AUSA Eric Friedberg shot a series of probing questions at Caruso in an awkward (and painfully straightlaced) attempt to teach the jury about the nightlife scene.

  “What were Club Kids?” Friedberg asked.

  “They were basically flamboyant club categories who worked in nightlife only—mostly, I should say,” Caruso said like a freshman anthropologist. “They had shocking outfits from time to time that they wore, like high platform heels, makeup on their faces, sometimes high designer wear, sometimes homemade designer wear, piercings.”

  “Was there a leader of these Club Kids?” Friedberg asked.

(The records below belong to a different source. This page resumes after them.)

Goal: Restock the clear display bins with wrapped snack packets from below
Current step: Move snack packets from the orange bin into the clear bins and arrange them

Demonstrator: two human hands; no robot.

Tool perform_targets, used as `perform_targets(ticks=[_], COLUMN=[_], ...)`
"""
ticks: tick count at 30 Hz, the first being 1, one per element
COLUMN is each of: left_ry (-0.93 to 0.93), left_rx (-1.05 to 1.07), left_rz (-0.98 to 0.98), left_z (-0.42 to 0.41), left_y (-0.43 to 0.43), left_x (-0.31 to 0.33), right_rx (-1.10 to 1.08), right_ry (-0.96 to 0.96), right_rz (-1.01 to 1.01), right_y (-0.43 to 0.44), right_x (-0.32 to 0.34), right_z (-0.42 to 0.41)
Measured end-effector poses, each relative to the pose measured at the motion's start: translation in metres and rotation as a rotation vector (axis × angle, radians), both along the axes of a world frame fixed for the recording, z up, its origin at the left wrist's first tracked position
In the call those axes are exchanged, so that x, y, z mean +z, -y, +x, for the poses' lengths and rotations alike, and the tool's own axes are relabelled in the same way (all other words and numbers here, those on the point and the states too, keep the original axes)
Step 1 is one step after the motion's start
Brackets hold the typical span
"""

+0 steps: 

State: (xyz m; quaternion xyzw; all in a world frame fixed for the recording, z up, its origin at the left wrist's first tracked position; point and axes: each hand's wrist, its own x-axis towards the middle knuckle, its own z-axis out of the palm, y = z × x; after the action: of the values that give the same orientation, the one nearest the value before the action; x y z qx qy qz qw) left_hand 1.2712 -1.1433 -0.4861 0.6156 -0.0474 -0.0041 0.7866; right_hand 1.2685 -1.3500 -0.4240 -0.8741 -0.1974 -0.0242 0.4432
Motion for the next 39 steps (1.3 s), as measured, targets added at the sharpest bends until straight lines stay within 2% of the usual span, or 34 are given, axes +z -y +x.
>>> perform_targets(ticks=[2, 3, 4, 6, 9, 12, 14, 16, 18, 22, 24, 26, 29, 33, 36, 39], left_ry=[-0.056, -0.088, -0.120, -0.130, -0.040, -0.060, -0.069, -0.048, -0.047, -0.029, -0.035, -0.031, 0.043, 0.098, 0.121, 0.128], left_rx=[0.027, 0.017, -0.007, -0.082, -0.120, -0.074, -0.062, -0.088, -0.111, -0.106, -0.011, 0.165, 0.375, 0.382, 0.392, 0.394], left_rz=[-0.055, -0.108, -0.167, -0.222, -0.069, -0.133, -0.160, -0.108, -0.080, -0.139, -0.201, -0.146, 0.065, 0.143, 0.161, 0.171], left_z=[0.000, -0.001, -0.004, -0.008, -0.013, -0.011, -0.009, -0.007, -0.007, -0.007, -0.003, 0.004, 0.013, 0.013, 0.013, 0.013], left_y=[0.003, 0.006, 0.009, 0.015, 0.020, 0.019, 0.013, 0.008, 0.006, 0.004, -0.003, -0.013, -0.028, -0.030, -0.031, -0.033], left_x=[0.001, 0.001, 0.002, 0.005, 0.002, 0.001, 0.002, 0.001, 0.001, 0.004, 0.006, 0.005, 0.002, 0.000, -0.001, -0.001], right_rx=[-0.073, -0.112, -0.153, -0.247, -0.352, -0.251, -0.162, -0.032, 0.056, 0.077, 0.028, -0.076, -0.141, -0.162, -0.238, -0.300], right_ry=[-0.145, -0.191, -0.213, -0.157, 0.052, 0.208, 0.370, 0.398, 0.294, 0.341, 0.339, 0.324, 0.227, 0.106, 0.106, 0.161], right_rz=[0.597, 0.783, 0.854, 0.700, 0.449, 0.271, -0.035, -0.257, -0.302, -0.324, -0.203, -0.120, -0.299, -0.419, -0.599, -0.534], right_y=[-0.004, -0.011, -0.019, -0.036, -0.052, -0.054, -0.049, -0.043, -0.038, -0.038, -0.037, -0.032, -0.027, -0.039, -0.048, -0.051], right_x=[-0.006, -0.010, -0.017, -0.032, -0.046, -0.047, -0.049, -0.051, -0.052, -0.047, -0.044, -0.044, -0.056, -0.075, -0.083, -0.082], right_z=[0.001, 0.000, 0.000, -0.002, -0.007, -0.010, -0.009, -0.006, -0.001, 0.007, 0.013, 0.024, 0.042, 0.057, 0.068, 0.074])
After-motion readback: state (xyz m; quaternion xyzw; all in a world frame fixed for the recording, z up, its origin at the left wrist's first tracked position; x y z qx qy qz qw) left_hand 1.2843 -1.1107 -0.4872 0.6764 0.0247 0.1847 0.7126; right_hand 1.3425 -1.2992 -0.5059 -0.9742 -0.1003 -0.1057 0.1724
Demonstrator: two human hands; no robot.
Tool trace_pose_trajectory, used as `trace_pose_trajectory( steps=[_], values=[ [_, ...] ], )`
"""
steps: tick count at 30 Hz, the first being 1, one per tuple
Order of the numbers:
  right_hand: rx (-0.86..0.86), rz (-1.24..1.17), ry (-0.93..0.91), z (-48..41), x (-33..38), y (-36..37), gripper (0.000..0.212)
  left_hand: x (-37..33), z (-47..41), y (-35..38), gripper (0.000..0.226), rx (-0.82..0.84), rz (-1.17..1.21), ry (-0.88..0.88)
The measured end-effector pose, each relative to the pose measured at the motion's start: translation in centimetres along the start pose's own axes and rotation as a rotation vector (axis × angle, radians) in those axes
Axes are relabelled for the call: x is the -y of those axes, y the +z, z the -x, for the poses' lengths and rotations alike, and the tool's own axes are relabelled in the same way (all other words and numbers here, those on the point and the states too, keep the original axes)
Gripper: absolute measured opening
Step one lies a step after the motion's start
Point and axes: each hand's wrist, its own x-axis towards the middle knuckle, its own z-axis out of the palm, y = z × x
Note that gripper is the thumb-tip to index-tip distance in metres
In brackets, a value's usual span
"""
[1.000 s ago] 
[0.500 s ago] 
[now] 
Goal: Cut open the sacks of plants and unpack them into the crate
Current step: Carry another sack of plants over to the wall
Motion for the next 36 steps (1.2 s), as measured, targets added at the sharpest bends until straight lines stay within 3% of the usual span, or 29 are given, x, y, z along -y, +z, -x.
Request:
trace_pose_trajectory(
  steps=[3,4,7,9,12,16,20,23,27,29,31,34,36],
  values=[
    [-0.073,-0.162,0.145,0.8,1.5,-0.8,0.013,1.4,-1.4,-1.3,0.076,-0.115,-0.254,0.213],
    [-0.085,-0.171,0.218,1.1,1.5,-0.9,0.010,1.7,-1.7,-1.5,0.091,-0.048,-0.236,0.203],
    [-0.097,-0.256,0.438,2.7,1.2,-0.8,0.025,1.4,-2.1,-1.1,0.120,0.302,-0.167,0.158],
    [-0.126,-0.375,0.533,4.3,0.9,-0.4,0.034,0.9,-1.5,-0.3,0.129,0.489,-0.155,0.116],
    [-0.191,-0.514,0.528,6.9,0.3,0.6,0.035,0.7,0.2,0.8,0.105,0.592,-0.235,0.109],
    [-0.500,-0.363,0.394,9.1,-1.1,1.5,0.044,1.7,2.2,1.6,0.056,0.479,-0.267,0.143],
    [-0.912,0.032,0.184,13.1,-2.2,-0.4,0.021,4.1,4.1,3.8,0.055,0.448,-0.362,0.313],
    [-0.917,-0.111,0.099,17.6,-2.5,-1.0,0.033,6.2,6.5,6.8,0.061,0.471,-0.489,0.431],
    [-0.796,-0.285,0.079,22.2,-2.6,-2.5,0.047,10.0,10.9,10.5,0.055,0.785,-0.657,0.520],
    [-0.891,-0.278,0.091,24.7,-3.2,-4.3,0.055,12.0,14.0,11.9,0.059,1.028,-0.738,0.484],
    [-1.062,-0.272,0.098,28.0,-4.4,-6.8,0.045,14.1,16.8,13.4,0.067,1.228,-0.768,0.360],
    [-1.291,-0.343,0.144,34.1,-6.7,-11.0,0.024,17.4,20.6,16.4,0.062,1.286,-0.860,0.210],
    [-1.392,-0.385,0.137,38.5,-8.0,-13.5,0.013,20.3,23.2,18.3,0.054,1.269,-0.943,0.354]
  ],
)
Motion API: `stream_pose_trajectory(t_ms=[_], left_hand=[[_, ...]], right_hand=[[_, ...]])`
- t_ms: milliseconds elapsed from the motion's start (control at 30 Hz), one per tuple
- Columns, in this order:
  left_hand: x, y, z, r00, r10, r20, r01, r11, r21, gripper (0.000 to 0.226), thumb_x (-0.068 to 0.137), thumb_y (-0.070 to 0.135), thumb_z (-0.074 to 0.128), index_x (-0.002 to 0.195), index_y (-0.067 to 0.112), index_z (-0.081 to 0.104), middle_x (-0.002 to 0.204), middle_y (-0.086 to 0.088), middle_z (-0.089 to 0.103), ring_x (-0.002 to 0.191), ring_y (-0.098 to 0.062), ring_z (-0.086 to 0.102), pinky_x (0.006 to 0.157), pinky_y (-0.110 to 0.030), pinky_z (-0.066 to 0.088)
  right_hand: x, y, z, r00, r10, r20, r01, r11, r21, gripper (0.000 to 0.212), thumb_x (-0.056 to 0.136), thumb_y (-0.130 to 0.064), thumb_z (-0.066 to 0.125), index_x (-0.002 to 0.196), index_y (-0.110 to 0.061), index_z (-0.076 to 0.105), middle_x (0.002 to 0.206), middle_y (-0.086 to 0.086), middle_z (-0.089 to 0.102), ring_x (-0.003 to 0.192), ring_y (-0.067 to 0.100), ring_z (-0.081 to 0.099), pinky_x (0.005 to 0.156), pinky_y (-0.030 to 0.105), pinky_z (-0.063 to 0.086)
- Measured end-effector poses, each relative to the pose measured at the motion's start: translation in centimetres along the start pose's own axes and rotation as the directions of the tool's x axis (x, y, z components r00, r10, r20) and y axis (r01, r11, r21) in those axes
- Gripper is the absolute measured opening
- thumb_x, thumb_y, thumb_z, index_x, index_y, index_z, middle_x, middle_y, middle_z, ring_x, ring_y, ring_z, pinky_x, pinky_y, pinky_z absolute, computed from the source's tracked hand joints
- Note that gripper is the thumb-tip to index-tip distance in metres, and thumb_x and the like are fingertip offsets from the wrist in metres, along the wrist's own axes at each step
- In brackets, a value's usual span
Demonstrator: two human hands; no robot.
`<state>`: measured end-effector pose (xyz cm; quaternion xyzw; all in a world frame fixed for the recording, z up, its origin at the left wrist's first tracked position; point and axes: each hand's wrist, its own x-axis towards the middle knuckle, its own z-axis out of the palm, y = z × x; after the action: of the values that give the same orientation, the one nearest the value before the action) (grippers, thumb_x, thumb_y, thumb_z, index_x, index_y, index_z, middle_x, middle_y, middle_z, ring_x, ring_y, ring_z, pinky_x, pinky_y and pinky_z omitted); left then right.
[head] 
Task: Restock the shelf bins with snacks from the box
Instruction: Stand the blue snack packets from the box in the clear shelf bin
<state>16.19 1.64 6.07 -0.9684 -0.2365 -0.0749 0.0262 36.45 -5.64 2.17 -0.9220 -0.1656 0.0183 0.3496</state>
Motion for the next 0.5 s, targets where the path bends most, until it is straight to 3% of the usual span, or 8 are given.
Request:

  “Michael Alig was the Club Kid king.”

  “What characterized the behavior of the Club Kids at the club?”

  “They were nightlife party people that, you know, partied pretty heavily, and anything that was hip, great, cool, was considered fabulous.”

  “You mentioned this term ‘fabulous.’ What does that mean?”

  “Hip, great, cool, over the top.”

  “Was that a term the Club Kids used themselves?”

  “They used it to describe a night; the night was fabulous, that outfit was fabulous.”

  The government put up a large Velcro photo board as a kind of visual who's who of the racketeering and drug conspiracy hierarchy. At the top of the photo family tree was Gatien. Below him were the directors and party promoters—Alig, Caruso, Steve Lewis, Baby Joe Uzzardi, all responsible for making sure drugs were available at the parties. Below these were house dealers—guys like Rob Gordon, Paulie Torres, Frankie the Baker, Goldyloxx. And at the bottom of the tree were the bouncers who permitted sanctioned dealers to enter the clubs.

  In evidence were Gatien's financial records and club budgets. Caruso testified that he and Gatien had negotiated the cost of Ecstasy punches into club budgets during a conversation at Limelight in 1991.